Would you please output, word for word, the span of the listing below that opens on the line containing "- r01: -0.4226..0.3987" and closes on the line containing "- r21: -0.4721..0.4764"? Include both ends and nothing more.

- _DATA SECTION_
**********
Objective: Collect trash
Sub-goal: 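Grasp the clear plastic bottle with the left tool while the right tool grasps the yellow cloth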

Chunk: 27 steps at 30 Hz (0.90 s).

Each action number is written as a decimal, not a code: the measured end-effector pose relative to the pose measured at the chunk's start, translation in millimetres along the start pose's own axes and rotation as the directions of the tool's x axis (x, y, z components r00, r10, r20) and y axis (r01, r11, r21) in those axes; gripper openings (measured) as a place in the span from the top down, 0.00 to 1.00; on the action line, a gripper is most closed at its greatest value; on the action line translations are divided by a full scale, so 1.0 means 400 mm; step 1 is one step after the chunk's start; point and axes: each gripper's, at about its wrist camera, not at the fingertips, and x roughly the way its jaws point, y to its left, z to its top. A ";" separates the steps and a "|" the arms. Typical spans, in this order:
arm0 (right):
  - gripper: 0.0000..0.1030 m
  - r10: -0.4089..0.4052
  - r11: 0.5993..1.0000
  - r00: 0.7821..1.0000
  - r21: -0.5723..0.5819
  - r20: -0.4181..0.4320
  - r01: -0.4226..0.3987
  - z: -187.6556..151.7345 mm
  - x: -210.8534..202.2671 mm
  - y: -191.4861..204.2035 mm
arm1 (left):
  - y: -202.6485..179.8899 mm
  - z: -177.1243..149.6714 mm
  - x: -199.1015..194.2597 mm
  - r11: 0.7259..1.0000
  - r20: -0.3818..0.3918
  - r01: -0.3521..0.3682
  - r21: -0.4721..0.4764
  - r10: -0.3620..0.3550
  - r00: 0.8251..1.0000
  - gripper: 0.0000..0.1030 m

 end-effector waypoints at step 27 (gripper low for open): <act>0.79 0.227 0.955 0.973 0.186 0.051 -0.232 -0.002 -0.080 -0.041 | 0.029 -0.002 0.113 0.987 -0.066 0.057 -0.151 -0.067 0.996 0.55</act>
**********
- _TASK ANSWER_
  - r01: -0.4226..0.3987
  - z: -187.6556..151.7345 mm
  - x: -210.8534..202.2671 mm
  - y: -191.4861..204.2035 mm
arm1 (left):
  - y: -202.6485..179.8899 mm
  - z: -177.1243..149.6714 mm
  - x: -199.1015..194.2597 mm
  - r11: 0.7259..1.0000
  - r20: -0.3818..0.3918
  - r01: -0.3521..0.3682
  - r21: -0.4721..0.4764

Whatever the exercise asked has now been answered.